Io, parroco in piazza per i loro diritti
Articolo di Giacomo Galeazzi tratto da La Stampa del 18 giugno 2007
Don Enrico Casadio è un parroco sui generis, era sia tra le folle del Family Day e sia al Gay Pride 2007 perché dice “non dobbiamo aver paura di confrontarci sui problemi” perchè “il compito del sacerdote non è escludere qualcuno”, bensì “non rinunciare mai a un percorso da fare insieme”.
Io parroco in piazza per i loro diritti
Io a piazza San Giovanni c’ero sia al Family day che al Gay pride e sabato mi ha fatto male vedere chiuse le porte delle chiese. Sono andato per ascoltare. Il Vangelo va predicato in mezzo alla gente, la Chiesa non deve sentirsi una roccaforte assediata».
Ne ha discusso con i sui compagni di studio alla facoltà di Diritto Canonico della Pontificia Università Lateranense, poi don Enrico Casadio, romagnolo 39enne, ha applicato lo stesso metodo per le due manifestazioni contrappeste: “Incontrare tutti, senza distinzioni”.
Al Family day accompagnava i fedeli della sua diocesi (Forti). Al Gay Pride era in avanscoperta alla kermesse «no Vat». Senza trasformare i Dico in un muro insormontabile: «Non sarà la fine del mondo se verrà approvata la legge.
Meglio non fare barricate: sono sempre un boomerang. Tocca al Parlamento stabilire le forme più adeguate di riconoscimento dei diritti – spiega l’unico sacerdote presente a piazza San Giovanni sia il 12 maggio che sabato scorso.

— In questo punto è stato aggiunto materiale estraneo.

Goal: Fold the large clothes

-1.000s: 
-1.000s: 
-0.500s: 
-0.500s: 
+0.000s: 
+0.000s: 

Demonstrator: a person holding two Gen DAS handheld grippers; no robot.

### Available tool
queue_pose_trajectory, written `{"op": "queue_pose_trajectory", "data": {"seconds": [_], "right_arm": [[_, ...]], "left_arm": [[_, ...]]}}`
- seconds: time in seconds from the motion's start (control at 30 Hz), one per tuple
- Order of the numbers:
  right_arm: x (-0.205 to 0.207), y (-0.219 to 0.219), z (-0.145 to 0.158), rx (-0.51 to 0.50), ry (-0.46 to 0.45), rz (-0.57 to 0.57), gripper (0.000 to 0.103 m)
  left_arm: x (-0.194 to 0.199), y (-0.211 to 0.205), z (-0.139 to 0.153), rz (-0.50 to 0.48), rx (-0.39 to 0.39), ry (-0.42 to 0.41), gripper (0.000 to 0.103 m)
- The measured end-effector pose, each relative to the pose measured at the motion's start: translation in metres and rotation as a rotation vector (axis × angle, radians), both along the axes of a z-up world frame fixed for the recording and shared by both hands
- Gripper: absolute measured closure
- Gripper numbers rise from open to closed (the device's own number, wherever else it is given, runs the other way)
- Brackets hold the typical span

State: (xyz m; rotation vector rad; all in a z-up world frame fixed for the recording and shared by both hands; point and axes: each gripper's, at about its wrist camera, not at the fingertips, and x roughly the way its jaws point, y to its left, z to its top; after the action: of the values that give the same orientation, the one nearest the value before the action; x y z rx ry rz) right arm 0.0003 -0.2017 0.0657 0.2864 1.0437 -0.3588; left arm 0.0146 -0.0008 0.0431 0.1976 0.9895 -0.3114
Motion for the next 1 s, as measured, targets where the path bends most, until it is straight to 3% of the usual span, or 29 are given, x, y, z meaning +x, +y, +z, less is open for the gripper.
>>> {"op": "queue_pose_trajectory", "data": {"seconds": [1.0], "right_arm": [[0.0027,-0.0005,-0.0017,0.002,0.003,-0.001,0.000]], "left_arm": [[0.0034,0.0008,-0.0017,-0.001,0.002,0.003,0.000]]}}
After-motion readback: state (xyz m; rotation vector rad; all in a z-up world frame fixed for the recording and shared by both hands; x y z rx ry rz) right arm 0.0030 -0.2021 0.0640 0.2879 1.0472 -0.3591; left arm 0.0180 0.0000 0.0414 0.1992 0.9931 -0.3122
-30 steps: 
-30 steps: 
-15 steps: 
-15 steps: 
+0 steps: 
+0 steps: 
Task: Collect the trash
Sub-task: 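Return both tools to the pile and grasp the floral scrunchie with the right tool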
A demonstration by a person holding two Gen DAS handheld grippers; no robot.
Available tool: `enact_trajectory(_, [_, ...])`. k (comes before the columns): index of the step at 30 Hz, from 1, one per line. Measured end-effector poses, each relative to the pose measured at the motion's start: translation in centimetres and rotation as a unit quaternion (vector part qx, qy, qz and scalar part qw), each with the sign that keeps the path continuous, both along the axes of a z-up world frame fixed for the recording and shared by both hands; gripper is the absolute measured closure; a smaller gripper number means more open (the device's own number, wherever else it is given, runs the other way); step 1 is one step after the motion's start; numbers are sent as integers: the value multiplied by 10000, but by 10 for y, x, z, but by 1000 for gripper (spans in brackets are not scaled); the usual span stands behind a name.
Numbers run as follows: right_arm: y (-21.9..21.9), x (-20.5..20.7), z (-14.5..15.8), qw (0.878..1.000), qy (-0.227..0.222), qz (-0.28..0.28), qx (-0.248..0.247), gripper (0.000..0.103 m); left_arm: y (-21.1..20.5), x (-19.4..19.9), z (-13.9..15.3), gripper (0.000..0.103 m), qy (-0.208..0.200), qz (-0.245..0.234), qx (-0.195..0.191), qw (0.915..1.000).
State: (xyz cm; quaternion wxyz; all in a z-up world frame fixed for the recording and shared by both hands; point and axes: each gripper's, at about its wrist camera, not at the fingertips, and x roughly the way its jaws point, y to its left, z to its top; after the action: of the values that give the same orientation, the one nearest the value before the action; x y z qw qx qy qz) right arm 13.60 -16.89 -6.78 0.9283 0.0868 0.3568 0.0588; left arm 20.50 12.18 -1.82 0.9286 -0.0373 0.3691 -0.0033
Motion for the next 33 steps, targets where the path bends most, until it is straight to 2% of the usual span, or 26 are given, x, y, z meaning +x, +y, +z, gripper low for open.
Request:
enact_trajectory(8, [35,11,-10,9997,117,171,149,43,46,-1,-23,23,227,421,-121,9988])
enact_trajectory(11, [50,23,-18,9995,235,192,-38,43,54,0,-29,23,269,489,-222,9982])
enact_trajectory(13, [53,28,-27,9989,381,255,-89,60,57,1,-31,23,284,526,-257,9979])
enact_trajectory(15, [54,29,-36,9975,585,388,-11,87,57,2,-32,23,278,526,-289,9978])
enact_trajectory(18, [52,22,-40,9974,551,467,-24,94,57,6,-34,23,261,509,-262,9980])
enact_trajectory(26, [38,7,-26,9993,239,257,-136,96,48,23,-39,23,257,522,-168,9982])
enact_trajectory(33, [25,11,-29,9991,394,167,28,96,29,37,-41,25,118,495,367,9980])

I vescovi esprimono una posizione, ma i politici si assumano le loro responsabilità. La laicità resta fuori discussione».
A partire dalle manifestazioni: «Come prete ho il dovere di stare in mezzo alla gente e tutto ciò che è umano mi riguarda. Sono curioso di conoscere ogni aspetto della realtà – Sono stato anche al corteo per la visita di Bush e nella parrocchia in cui furono negati i funerali religiosi a Welby per capire le motivazioni – racconta don Enrico. Anche su una questione delicata come quella dell’omosessualità, dentro la Chiesa non dev’esserci la paura del confronto.
Bisogna sempre tenere presente le proporzioni. Una cosa è l’aborto e una cosa sono i Dico. Gesù ci insegna ad accogliere ogni persona per quello che è. Ciò non significa giustificarne tutte le scelte, però irrigidirsi è controproducente. Ascoltare è il primo riconoscimento della dignità dell’altro, che permette un incontro».
Porte aperte nelle chiese, dunque, anche per chi al Gay Pride manifestava contro l’ingerenza ecclesiastica. «La Chiesa è di tutti e per tutti. La predilezione di Cristo per gli ultimi include coloro che sono emarginati per ragioni religiose e morali – afferma – il Vangelo ci insegna a non temere nulla, neppure le persecuzioni.
E dovremmo avere paura del confronto sui Dico? Se la Chiesa si sente cittadella sott’assedio rischia di perdere contatto con la società e scatena reazioni laiciste, mettendo in difficoltà i cattolici impegnati in politica come Rosy Bindi e tanti altri».
Al Gay Pride c’erano «anime in cerca, storie complicate che meritano i-i- spetto» e quindi, «avrei voluto chiese aperte per annunciare il Vangelo. Non dobbiamo avere timore di uscire allo scoperto». Certo, «è più facile predicare dove si è ben accolti, ma è in mezzo alla gente di qualunque orientamento che noi preti dobbiamo svolgere la nostra missione».
E non tocca al clero fare battaglie politiche sui Dico e sulle altre questioni dell’agenda politica: «Del resto, la legge sull’aborto è stata firmata da Andreotti che era in piazza al Family day». Nessuno a priori «è fuori della Chiesa». Il compito del sacerdote non è escludere qualcuno», bensì «non rinunciare mai a un percorso da fare insieme».